A Câmara de Franca analisará o Substitutivo nº 5 ao Projeto de Lei Ordinária nº 63/2025, de autoria do presidente do Legislativo, vereador Daniel Bassi (PSD), que propõe a modernização da compensação ambiental relacionada à venda de veículos novos no município.

A proposta altera dispositivos da Lei nº 7.089/2008, que obrigava as concessionárias a plantar uma árvore para cada veículo zero quilômetro vendido.

O novo texto amplia o conceito de compensação ambiental, prevendo que as concessionárias incentivem ações sustentáveis a cada veículo vendido e colocado em circulação nas vias públicas de Franca, com o objetivo de contribuir para a formação de contínuos florestais e reduzir os impactos da emissão de dióxido de carbono (CO²) resultante do uso dos automóveis.

Apropriados

Essas ações poderão ser realizadas pelas próprias concessionárias ou por meio de cooperativas, organizações não governamentais ou empresas privadas habilitadas na área ambiental.

A execução deverá ocorrer em locais ecologicamente apropriados, como áreas de preservação permanente, reservas ambientais, parques, jardins e corredores ecológicos, sempre com autorização do órgão municipal responsável.

A Prefeitura será encarregada da fiscalização e deverá comprovar mensalmente o número de veículos vendidos e a quantidade de ações de compensação ambiental realizadas.

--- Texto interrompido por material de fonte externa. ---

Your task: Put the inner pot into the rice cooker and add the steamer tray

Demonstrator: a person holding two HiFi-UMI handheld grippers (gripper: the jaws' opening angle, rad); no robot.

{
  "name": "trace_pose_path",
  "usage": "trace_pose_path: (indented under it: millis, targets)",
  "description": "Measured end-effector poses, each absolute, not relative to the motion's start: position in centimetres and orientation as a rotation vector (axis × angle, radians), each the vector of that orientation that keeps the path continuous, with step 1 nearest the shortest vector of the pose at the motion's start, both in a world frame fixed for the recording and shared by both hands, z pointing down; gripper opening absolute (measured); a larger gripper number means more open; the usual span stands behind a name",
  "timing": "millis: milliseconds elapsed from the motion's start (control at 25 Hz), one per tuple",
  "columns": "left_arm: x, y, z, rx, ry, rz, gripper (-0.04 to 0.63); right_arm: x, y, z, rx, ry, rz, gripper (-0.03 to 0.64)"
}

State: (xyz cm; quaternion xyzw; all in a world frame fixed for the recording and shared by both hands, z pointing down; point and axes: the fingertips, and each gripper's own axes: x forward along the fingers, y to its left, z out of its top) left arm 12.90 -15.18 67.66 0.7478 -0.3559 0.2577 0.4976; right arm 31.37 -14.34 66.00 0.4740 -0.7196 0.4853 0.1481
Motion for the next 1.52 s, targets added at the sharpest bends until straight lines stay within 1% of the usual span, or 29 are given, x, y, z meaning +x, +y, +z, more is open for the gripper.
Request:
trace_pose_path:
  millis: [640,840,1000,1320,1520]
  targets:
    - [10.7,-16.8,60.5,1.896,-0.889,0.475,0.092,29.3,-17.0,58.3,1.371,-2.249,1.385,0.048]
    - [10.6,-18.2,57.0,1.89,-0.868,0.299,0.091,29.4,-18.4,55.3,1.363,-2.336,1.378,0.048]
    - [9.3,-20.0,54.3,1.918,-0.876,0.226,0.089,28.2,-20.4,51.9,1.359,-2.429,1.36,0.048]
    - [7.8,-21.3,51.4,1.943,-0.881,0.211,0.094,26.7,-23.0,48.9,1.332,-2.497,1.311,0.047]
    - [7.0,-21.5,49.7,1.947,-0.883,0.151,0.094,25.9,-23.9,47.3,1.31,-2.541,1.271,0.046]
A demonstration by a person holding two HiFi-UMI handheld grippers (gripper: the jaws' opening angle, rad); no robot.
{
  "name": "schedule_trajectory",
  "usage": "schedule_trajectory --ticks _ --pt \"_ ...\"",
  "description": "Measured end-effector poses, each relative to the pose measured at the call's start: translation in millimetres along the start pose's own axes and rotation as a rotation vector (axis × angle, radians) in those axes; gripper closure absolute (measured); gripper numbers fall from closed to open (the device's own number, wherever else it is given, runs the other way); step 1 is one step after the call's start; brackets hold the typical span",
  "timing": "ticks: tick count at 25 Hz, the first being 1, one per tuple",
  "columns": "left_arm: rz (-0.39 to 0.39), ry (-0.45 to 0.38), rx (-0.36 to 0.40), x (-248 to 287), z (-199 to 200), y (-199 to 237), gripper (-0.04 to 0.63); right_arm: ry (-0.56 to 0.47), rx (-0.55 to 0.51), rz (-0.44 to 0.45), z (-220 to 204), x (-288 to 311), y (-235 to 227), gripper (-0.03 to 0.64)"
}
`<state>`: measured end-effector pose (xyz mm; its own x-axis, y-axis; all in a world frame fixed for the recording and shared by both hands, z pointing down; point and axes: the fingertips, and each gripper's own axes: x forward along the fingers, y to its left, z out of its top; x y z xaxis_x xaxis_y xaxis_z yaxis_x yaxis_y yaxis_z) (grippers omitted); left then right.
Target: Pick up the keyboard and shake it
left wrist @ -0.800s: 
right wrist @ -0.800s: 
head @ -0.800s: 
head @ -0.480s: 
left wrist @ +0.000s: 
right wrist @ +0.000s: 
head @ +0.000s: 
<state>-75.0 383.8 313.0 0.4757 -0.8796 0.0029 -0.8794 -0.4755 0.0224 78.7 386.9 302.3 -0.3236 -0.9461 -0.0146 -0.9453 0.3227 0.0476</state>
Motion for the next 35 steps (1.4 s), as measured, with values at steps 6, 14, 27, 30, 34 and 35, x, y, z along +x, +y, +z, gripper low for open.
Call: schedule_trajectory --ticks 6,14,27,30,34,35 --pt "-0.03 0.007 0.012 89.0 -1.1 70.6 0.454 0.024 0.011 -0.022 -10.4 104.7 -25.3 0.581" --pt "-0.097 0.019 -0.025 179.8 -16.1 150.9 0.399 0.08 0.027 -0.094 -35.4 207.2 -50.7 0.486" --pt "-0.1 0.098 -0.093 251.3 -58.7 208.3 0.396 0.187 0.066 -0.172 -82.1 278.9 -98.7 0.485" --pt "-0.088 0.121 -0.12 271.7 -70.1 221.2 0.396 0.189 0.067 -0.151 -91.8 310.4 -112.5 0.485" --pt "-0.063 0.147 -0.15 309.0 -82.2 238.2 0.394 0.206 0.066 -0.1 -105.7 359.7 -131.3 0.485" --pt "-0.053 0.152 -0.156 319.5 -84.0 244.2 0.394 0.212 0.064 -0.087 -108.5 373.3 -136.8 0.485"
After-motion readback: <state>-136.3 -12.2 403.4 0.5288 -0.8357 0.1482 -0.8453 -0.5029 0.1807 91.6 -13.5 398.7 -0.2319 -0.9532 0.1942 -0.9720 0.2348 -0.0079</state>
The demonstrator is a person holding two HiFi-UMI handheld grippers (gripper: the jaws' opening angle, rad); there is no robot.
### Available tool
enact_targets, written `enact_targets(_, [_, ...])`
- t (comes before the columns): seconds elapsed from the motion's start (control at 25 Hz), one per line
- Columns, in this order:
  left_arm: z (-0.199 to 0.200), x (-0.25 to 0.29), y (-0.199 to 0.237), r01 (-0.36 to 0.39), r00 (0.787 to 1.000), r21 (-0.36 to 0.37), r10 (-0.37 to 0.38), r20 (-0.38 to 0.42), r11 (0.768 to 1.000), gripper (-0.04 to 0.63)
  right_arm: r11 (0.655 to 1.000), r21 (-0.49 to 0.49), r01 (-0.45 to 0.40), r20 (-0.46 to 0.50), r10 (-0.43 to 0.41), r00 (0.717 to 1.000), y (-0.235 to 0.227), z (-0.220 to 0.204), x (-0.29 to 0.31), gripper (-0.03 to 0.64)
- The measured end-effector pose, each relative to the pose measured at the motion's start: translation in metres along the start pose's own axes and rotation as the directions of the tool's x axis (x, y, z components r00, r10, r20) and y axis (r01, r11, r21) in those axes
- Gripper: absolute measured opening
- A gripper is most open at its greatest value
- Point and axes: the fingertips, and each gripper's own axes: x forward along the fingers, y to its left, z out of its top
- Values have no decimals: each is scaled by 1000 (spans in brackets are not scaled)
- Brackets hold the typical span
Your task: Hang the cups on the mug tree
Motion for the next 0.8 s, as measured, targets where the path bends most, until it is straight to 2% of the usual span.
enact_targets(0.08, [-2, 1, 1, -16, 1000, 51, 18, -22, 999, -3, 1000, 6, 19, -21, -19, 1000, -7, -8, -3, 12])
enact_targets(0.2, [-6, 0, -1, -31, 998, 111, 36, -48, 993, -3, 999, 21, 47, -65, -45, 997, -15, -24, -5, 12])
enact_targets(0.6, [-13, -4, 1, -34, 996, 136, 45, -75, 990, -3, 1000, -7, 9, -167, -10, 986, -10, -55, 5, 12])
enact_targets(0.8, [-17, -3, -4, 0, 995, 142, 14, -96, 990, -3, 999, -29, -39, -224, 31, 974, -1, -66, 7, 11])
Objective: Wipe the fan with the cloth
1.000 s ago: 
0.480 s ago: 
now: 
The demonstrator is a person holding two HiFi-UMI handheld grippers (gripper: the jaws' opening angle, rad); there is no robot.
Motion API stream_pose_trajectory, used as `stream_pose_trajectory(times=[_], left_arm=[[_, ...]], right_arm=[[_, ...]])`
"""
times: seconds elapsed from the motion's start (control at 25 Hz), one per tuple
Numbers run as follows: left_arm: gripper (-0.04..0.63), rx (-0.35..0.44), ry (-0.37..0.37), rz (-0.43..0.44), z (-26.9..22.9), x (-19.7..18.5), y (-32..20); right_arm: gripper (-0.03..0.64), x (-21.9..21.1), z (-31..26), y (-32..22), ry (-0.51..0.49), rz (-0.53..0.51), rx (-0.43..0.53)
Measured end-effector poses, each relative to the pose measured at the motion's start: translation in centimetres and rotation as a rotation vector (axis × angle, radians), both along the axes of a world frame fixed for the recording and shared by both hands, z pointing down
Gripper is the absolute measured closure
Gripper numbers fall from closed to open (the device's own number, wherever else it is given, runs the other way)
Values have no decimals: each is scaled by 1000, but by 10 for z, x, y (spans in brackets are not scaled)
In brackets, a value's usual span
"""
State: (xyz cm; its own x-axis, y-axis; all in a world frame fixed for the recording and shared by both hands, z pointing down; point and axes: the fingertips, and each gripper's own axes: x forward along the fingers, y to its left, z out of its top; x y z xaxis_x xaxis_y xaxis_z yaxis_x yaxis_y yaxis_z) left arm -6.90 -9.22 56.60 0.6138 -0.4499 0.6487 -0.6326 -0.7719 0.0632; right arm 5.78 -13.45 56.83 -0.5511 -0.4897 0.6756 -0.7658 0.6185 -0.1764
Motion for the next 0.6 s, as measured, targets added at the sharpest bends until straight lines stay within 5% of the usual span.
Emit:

O presidente da Câmara, Daniel Bassi, ressalta a relevância da proposta: “Ao transformar a imposição legal em ação de estímulo e responsabilidade socioambiental, a nova redação da lei visa engajar o setor automotivo local por meio da conscientização e da construção de uma cultura ambiental participativa, ao mesmo tempo em que evita sanções desproporcionais e burocracias excessivas que poderiam desestimular a iniciativa privada”.